Can I simply alter the table settings to have more shards after I have increased the number of CPU cores?
Increasing shards can be done on any table. However twice as many CPU cores typically doesn’t mean, that you need twice as many shards immediately.
The number of shards can be changed after table creation, providing the value is a multiple of number_of_routing_shards (set at table-creation time). Altering the number of shards will put the table into a read-only state until the operation has completed.
However typically with growing use cases you would typically use partitioned tables. For partitioned tables you can also change the number of shards for all partitions, or just for single partitions and/or for all future partitions.
Also: are there some practical limitations for the amount of RAM and number of CPU cores per node ?

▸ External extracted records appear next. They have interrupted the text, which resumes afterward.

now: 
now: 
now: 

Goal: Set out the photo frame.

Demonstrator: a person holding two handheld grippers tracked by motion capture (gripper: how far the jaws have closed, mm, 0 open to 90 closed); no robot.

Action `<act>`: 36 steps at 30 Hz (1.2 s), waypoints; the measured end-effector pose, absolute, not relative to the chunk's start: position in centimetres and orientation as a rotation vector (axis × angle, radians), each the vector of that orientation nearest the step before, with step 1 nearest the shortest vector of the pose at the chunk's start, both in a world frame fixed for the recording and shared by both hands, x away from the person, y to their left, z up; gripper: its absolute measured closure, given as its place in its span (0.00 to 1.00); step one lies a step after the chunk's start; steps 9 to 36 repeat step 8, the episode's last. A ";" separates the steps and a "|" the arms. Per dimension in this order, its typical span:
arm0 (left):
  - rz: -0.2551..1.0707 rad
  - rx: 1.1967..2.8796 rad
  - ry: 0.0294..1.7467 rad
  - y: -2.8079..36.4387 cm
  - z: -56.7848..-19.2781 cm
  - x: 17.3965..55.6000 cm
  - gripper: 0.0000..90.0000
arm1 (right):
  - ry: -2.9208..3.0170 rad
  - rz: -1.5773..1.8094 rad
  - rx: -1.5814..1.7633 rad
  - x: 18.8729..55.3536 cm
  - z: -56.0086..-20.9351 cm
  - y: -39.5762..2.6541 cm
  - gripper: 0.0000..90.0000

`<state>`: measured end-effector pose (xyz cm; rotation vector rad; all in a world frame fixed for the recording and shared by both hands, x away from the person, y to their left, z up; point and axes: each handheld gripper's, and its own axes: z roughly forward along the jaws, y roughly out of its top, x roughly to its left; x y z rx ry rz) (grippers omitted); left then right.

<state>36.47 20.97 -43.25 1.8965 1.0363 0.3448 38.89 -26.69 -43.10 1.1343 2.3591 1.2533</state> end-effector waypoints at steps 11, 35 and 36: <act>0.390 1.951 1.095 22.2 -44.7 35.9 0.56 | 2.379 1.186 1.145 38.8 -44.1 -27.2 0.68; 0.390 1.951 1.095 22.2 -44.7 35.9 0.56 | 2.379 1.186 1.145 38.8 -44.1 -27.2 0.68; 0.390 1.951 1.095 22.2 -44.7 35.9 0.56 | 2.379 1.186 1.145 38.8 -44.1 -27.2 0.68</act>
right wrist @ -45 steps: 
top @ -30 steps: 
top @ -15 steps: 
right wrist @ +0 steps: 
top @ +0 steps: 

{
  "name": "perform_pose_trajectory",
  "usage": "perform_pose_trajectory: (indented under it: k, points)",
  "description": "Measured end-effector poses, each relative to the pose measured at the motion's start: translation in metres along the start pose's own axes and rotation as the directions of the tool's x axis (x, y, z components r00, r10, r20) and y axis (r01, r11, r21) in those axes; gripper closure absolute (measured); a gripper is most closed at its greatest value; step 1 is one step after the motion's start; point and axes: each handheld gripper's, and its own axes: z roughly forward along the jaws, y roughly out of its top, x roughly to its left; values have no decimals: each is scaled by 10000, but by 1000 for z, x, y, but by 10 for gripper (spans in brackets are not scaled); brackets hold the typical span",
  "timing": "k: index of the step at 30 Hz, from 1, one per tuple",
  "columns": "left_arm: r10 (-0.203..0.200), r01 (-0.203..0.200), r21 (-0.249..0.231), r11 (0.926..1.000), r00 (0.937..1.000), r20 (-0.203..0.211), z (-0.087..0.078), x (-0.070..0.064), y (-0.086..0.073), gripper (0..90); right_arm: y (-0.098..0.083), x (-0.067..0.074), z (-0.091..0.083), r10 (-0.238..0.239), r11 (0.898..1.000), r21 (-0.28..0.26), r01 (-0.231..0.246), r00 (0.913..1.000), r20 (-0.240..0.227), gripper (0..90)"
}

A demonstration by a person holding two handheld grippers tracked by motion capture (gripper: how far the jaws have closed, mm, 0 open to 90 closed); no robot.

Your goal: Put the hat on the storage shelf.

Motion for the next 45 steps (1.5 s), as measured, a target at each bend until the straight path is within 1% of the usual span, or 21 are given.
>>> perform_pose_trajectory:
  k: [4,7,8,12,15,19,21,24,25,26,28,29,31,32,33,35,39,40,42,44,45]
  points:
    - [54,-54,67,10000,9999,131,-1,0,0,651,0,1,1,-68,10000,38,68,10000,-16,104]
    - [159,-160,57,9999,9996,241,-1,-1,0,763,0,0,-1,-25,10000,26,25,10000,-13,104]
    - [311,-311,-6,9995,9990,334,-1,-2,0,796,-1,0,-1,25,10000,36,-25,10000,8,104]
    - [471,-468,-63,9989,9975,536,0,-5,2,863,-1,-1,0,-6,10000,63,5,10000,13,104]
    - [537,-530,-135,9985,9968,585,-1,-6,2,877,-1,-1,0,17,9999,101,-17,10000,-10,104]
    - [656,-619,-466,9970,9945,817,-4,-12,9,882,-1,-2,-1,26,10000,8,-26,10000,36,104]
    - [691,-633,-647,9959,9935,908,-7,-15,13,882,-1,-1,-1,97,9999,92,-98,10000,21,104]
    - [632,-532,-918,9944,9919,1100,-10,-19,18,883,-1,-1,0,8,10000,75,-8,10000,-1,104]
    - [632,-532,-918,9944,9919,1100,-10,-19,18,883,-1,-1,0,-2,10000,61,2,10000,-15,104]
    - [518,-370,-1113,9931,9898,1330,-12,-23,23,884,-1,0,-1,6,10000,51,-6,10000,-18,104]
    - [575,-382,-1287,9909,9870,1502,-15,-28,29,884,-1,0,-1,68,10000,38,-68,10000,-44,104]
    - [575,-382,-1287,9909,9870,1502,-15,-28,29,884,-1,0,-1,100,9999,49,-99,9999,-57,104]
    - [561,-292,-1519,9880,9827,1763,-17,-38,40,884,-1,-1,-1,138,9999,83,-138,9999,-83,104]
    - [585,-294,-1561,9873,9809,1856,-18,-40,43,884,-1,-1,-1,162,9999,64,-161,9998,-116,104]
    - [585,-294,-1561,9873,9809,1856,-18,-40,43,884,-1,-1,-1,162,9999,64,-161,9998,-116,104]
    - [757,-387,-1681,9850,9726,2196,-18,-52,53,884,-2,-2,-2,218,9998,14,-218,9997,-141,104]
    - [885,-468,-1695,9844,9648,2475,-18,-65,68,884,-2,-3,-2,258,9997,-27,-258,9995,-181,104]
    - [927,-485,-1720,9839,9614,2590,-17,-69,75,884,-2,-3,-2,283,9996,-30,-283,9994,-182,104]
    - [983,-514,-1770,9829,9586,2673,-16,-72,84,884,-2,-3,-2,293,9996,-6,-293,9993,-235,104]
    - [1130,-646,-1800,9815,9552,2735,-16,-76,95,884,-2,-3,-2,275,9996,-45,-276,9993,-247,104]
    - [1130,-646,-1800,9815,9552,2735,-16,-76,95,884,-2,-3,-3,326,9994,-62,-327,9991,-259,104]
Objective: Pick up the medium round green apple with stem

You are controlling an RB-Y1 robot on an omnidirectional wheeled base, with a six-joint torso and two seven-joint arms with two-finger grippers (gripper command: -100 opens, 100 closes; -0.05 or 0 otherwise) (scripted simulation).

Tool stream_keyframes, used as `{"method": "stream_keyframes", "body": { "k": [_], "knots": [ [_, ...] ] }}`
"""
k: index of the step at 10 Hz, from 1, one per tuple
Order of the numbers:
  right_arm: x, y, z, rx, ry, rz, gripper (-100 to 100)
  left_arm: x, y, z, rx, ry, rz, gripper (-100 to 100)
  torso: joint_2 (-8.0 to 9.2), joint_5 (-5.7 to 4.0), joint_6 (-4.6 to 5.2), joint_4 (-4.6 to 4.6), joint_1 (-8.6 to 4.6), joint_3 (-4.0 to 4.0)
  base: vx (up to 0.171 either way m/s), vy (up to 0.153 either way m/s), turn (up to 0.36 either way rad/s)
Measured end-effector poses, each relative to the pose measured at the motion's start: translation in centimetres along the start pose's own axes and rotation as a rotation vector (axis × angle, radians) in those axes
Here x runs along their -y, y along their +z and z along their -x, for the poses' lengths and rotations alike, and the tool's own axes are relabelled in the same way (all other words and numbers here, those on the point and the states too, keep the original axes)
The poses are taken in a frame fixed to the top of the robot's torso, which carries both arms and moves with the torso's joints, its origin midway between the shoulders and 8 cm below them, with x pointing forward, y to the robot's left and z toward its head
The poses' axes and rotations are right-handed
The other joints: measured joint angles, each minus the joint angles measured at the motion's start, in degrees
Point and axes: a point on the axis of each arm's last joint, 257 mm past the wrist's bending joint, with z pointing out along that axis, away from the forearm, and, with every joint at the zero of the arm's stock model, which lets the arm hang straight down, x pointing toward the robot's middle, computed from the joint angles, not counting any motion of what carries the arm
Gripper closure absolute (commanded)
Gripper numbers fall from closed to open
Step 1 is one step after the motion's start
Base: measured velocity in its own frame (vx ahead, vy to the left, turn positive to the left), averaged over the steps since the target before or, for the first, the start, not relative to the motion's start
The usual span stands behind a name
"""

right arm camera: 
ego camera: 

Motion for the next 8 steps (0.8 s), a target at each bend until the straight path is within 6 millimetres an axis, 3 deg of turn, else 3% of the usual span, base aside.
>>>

As a Java application CrateDB is using compressed oops which soft limits the amount of heap to be used to ~30.5GB. With the current recommendation of 25% of total system memory as heap, this would be 128GB per crate process / vm / container. (also see Memory configuration — CrateDB: How-Tos). That being said, you can run bigger single nodes, however through to CrateDBs distributed nature, often more nodes are faster overall as bigger ones.
Typical configurations include nodes with 16 vCPUs and 64 GiB Memory (e.g. AWS m5.4xlarge / Azure D16s). Depending on use cases up to 300 - 400 nodes.
But we also support production use cases with 3 nodes of 4 vCPUs and 16GiB of Memory.